-- Opening Marker --
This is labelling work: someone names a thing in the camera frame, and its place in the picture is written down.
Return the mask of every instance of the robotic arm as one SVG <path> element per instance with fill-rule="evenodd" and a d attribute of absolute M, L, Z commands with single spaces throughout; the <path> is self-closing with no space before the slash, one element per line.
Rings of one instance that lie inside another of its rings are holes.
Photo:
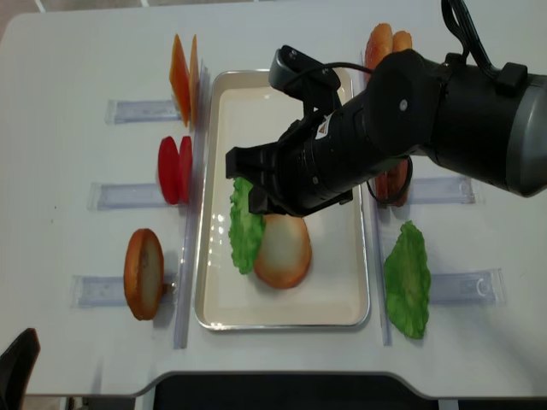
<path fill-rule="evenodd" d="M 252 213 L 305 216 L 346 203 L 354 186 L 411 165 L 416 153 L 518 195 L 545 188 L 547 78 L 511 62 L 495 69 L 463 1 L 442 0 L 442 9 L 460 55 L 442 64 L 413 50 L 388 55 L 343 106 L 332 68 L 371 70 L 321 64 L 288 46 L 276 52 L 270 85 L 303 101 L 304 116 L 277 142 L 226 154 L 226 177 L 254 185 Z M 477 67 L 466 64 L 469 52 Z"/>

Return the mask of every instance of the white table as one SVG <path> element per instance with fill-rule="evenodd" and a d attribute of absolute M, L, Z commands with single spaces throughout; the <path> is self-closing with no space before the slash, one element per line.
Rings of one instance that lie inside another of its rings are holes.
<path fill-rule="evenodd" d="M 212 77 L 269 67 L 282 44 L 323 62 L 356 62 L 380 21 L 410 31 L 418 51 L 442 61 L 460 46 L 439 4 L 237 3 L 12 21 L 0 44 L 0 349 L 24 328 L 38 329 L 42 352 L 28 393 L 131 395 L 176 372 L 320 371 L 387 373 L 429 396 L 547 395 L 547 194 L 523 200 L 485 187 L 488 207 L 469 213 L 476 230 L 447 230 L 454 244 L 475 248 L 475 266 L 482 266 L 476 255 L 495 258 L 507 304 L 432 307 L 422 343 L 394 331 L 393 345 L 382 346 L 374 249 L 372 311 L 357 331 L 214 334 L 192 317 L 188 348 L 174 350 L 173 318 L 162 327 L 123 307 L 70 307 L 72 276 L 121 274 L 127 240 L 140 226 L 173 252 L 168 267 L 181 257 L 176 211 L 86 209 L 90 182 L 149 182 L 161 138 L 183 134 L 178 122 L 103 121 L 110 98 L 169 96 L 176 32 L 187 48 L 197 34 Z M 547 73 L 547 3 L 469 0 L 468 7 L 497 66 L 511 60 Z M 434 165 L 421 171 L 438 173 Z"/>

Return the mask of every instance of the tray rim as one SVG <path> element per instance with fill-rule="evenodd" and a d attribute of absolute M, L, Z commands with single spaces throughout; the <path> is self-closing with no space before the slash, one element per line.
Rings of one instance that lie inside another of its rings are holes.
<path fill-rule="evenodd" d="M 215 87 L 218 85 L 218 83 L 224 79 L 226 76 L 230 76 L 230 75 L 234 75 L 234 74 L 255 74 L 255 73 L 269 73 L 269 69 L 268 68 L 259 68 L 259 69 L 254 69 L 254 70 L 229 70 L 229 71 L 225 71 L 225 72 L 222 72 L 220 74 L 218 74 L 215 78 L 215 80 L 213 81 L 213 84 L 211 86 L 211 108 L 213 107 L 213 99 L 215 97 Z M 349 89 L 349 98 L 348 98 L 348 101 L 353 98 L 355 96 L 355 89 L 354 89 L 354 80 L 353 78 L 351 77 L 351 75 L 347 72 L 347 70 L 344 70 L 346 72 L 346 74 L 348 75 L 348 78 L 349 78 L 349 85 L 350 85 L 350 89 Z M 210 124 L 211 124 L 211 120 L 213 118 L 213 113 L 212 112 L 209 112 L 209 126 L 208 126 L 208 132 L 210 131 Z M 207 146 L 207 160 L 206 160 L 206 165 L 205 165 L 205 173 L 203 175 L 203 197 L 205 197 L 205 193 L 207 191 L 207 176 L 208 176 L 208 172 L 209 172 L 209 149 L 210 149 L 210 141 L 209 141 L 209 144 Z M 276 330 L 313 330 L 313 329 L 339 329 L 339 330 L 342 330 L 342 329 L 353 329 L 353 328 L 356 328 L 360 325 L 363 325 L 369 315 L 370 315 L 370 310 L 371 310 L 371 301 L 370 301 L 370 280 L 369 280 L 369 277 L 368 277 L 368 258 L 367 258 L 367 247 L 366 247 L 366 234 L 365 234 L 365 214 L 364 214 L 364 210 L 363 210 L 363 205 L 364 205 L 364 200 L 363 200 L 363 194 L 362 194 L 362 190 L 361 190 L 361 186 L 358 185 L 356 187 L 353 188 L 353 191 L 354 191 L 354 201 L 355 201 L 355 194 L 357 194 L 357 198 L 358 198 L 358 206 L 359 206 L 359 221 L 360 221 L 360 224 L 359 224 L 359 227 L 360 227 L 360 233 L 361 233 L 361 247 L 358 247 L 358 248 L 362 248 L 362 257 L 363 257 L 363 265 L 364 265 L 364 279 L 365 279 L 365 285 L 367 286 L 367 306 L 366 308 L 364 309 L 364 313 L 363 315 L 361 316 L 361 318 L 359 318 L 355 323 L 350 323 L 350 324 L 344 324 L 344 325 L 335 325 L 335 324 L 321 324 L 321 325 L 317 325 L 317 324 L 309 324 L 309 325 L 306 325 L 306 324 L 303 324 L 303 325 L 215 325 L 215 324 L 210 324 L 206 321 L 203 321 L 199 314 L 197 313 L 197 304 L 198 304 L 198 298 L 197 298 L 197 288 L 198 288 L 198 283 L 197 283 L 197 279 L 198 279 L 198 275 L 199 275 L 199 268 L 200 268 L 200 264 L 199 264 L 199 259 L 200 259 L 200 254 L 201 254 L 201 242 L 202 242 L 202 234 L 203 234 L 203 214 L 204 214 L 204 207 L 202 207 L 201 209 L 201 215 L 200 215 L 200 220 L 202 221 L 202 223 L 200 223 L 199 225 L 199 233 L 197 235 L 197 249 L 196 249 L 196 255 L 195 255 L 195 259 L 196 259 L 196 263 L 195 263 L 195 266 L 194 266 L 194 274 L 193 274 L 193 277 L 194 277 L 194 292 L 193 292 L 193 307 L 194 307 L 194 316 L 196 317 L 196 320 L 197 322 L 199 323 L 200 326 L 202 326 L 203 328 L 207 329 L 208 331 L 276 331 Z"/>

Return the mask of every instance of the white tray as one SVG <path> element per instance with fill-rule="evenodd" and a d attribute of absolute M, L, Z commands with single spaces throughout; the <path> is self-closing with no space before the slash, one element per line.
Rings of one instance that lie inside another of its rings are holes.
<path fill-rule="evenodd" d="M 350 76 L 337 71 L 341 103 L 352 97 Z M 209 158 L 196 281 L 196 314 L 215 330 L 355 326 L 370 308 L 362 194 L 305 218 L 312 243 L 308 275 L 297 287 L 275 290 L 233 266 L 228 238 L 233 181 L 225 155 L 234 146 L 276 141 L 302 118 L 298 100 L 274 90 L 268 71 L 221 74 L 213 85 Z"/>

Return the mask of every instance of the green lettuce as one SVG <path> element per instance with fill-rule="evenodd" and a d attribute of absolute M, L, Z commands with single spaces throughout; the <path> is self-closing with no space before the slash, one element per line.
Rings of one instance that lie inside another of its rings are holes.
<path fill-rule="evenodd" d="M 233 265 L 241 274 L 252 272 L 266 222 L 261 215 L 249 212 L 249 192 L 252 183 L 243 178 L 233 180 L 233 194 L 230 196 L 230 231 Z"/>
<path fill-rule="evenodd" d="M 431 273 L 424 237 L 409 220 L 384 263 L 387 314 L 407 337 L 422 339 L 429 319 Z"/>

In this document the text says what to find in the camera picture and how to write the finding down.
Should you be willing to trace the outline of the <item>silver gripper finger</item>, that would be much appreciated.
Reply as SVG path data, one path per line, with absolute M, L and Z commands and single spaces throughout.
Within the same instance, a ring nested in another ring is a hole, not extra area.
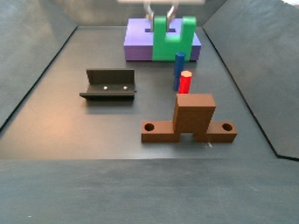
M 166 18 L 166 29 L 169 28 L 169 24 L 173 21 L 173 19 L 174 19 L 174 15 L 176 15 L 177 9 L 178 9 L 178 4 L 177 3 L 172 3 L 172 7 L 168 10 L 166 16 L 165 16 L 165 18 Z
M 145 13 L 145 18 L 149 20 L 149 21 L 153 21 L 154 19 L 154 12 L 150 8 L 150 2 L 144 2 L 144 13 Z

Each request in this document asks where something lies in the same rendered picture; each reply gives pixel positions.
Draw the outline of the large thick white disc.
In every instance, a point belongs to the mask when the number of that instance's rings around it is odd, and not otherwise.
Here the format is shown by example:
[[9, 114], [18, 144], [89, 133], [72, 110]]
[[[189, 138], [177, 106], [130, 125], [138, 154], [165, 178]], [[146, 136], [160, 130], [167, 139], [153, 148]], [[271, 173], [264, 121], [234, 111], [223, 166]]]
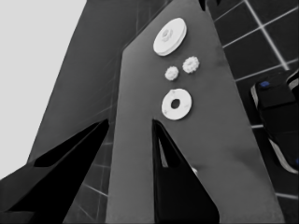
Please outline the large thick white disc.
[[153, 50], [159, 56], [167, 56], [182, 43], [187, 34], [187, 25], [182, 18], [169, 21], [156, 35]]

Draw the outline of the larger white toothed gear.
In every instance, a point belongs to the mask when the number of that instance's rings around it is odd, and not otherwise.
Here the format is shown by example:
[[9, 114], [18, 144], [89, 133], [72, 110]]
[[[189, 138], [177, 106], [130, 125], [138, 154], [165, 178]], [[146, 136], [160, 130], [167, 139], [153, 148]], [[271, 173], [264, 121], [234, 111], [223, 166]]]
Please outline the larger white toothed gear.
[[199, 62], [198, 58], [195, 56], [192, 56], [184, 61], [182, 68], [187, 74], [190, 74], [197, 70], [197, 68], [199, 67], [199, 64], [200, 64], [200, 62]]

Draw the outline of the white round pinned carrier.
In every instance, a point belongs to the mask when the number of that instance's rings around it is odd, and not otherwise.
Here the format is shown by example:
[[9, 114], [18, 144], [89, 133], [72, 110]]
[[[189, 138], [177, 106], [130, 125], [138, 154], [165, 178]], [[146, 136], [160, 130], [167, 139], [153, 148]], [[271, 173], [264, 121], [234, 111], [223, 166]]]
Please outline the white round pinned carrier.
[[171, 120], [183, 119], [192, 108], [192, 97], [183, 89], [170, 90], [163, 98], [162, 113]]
-- Closing Marker --
Where a line in the records above includes the string "camera", show it.

This is labelling work: someone names a thing in the camera frame, and its place in the picture is written down.
In this document the text says what to find in the camera picture and how to write the finding down.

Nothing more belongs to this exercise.